I can hear the foot steps coming now. The execution squad will be here any moment. Its time for my last walk in life. A walk to the gallows. But I believe I have already walked to the gallows. For the last 10 years of my life that's what I have been doing everyday. Visiting the deaths of those children in my head, remembering the face of my beautiful wife as I shut her down from the last days of my life, trying to retain the fragments the memories of how my son looked like when I last saw him and the boy he must have grown into now, all of 12 years old. Trying to figure out if he looks like me or has he gone after his mother? Trying to understand if he has any memories of me at all or if he even knows who his father is. I don't know if it would be a bad thing if he didn't. Trying to hold onto every little memory that I had as a child as a way of reliving those innocent days in these last 10 years of my life. Trying to remember being there with my father at the Pontiac Silverdome stadium in Michigan as a 14 year old as I watched the San Francisco 49ers win their 1st Super Bowl and scream up and down with my father as they lifted the trophy. Yes-I have been walking the gallows for the last 10 years. Ever since the day I was sentenced to death by the State of California. Today is the day those harrowing walks to the gallows ends. Today I will finally be freed from the feeling of guilt, remorse and regrets that I have been facing everyday for the past 10 years. Today, my soul will be liberated of all the sins that I have committed.

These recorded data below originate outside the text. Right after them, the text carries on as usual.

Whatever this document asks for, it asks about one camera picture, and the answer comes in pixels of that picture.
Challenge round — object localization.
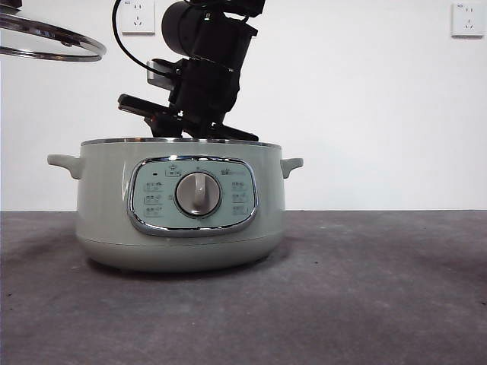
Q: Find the glass lid with green knob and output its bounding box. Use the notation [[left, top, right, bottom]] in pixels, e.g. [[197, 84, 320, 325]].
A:
[[0, 6, 108, 64]]

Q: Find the sage green electric pot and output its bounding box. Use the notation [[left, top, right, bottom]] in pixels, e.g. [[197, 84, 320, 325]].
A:
[[46, 136, 304, 273]]

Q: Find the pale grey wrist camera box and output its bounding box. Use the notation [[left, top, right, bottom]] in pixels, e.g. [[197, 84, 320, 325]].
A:
[[145, 59, 182, 92]]

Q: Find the white wall socket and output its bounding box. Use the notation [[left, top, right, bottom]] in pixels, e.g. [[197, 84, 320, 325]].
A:
[[120, 0, 156, 37], [450, 3, 487, 39]]

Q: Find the black camera cable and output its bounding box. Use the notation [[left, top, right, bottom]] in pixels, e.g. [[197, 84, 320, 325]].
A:
[[110, 0, 154, 75]]

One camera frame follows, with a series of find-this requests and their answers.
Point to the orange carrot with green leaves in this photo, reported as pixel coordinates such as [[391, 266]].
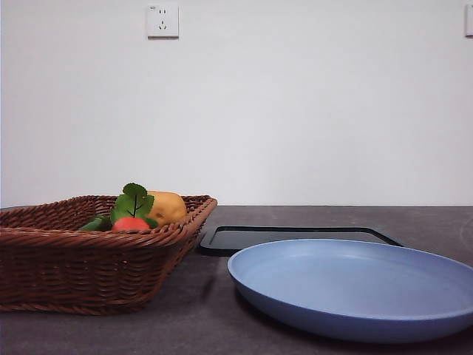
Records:
[[127, 224]]

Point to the blue round plate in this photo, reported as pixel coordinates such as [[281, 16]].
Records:
[[351, 288]]

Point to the black rectangular tray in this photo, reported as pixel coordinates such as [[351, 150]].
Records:
[[221, 241]]

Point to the yellow-brown potato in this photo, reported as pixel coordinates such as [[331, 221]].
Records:
[[170, 209]]

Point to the green pepper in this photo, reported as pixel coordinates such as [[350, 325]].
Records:
[[97, 223]]

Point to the brown wicker basket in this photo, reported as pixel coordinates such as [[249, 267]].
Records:
[[92, 266]]

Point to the white wall socket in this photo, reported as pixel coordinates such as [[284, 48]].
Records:
[[163, 21]]

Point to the white wall plate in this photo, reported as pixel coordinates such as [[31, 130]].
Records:
[[469, 20]]

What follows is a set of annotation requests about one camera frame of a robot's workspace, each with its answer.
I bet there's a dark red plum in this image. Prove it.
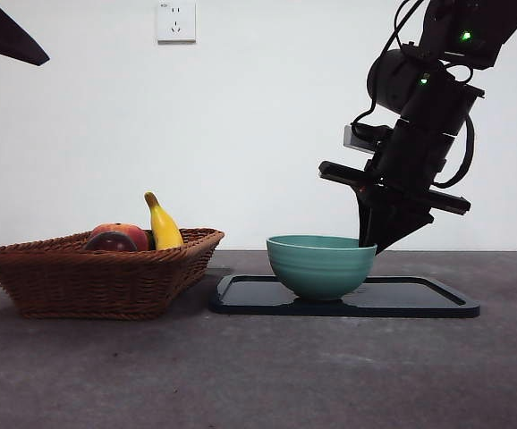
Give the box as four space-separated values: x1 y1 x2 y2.
83 231 138 252

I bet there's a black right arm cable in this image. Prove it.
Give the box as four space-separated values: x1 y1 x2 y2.
434 114 475 188

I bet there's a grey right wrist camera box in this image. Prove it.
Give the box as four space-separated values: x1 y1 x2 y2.
343 124 378 156

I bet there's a teal ribbed bowl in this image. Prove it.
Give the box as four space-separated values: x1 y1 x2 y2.
266 234 378 301

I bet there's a black rectangular tray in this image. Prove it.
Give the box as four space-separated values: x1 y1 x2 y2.
208 274 482 319

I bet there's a yellow banana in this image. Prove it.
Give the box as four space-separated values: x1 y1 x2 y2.
144 191 185 251

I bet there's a brown wicker basket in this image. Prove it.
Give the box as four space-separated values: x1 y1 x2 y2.
0 228 226 321

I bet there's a red orange peach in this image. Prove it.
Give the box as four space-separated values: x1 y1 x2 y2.
90 222 150 251

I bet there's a white wall socket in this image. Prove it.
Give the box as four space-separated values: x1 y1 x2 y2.
157 0 197 45

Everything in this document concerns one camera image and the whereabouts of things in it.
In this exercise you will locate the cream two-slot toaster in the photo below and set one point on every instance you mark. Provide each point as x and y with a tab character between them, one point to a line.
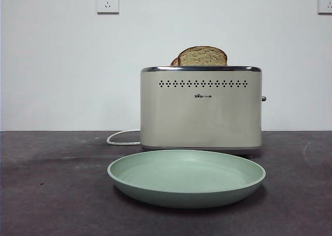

The elimination squad is here. They are asking me to get up and get ready. I have asked them for 5 more minutes which they have generously, albeit grudgingly given. I have requested for no visitors to be present at the time of my execution which means besides the state officials and the press, no one else will be allowed to view my execution. Emily wont be there. Neither will Ryan. I don't know if they are out there somewhere, hoping to catch a last glimpse of me and praying for me. I hope they are. I like to believe they are. But even if they are not, what I want to tell them is that I love them. Beyond the mere definition of the word love. I have loved them and if today I can walk peacefully onto my death bed then it's because I have loved them. I wish I had a chance to tell them this. I hope Emily can forgive me and still find a space to love me somewhere. I hope Ryan knows that his father wasn't really a bad man. Just a reckless one. And one who should have learned a lesson in his childhood itself.That you really can't control your thoughts all the time. If only I had listened then.

There are now no more miles to go before I sleep. And I rest easy upon death's bed, waiting for my final salvation. Take me away.